As the biggest software company in the world, Microsoft clearly has the largest vested interest in preventing software piracy and is pretty proactive about it. Today it has announced settlements with 12 more resellers, all of whom admitted to selling software (presumably Microsoft's) illegally. Five of them are based in Manchester.
It looks like the resellers are mainly guilty of hard disk loading - the installation of a single copy of a piece of software on multiple PCs. At this level Microsoft usually seeks to get the reseller to see the error of their ways, rather than press for more severe sanctions, but things can escalate rapidly if the practice is persisted with.

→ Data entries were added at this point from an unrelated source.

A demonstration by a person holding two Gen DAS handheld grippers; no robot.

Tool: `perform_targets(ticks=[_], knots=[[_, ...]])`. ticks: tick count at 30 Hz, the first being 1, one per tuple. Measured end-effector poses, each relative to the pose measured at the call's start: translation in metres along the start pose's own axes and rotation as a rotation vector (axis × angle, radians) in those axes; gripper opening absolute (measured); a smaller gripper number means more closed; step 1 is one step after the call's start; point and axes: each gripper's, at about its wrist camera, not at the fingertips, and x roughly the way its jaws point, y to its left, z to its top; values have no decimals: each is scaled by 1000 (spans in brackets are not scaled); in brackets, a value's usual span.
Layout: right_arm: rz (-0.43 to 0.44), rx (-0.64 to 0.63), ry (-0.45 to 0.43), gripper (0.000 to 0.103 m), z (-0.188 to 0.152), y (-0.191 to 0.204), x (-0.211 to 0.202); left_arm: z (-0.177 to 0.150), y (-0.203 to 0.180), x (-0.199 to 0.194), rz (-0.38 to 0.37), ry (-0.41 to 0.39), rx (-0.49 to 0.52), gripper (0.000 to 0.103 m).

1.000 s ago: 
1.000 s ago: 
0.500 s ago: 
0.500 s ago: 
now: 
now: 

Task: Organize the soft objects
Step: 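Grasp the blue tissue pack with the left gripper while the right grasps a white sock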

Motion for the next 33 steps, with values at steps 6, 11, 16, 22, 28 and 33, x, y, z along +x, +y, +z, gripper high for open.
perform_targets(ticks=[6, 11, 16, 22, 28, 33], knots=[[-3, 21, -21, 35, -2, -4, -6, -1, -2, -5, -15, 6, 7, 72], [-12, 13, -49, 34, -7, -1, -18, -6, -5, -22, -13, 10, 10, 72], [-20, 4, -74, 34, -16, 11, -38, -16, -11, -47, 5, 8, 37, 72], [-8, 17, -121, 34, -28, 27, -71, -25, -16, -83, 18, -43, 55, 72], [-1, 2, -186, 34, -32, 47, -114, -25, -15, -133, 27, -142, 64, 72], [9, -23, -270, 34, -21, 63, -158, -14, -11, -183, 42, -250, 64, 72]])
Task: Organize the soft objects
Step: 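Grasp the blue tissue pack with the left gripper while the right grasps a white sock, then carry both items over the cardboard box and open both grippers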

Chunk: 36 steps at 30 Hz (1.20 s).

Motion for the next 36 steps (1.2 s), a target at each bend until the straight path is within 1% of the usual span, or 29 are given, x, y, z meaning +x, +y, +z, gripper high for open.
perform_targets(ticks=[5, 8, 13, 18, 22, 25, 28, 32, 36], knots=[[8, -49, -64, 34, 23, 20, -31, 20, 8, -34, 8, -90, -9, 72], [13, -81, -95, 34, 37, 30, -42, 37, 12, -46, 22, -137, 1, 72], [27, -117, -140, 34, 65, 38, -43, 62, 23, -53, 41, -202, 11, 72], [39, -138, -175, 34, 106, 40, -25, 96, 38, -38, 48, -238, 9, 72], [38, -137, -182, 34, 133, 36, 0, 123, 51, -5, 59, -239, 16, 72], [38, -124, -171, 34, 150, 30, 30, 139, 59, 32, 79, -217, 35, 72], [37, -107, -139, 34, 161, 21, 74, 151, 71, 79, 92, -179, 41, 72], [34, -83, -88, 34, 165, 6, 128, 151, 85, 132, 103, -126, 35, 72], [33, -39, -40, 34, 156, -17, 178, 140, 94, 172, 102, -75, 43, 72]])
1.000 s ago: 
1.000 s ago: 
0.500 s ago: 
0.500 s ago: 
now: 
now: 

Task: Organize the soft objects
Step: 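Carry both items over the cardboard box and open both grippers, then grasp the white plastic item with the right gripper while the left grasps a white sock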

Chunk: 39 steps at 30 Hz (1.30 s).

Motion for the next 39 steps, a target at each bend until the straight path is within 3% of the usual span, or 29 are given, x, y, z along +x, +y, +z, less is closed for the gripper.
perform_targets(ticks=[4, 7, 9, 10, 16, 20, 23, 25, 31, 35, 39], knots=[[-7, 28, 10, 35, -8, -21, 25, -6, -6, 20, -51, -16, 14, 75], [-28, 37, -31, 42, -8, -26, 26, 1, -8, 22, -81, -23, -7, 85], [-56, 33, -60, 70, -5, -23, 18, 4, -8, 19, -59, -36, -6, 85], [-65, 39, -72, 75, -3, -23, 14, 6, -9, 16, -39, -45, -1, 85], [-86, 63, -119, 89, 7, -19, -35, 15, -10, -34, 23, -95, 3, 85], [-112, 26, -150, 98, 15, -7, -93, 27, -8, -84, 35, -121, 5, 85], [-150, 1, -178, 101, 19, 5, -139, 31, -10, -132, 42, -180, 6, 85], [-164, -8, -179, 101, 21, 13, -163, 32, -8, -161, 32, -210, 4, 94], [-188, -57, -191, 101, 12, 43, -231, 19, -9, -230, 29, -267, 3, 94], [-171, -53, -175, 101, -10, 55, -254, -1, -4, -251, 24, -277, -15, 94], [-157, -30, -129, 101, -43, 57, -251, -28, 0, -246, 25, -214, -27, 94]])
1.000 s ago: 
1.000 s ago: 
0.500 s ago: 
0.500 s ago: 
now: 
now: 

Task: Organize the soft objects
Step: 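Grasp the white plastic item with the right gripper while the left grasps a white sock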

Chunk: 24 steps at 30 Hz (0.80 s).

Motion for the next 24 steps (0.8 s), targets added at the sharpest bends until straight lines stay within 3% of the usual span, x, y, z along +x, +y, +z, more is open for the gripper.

Microsoft, as ever, is positioning this activity as being for the greater good of the channel, as every bit of dodgy software sold theoretically means a legitimate product isn't. "Historically, many in the channel have seen piracy as a relatively low priority - an irritation that could be ignored or put up with as long as business was good," said Scott Dodds, GM of SMEs and partners group, Microsoft UK.
"However, at a time when the Federation of Small Business claims 120 businesses a day are going bust, Microsoft is working hard to stamp out unfair competition that puts pressure on resellers' margins, and also threatens to drive them out of business. Most resellers can't afford to live with even small losses to illegal traders, who will almost certainly be undercutting them."
Incidentally, Microsoft has also announced the availability of its Business Productivity Online Suite to organisations of all sizes from today. It's also being offered at a 25 percent discount if you buy it before the end of June.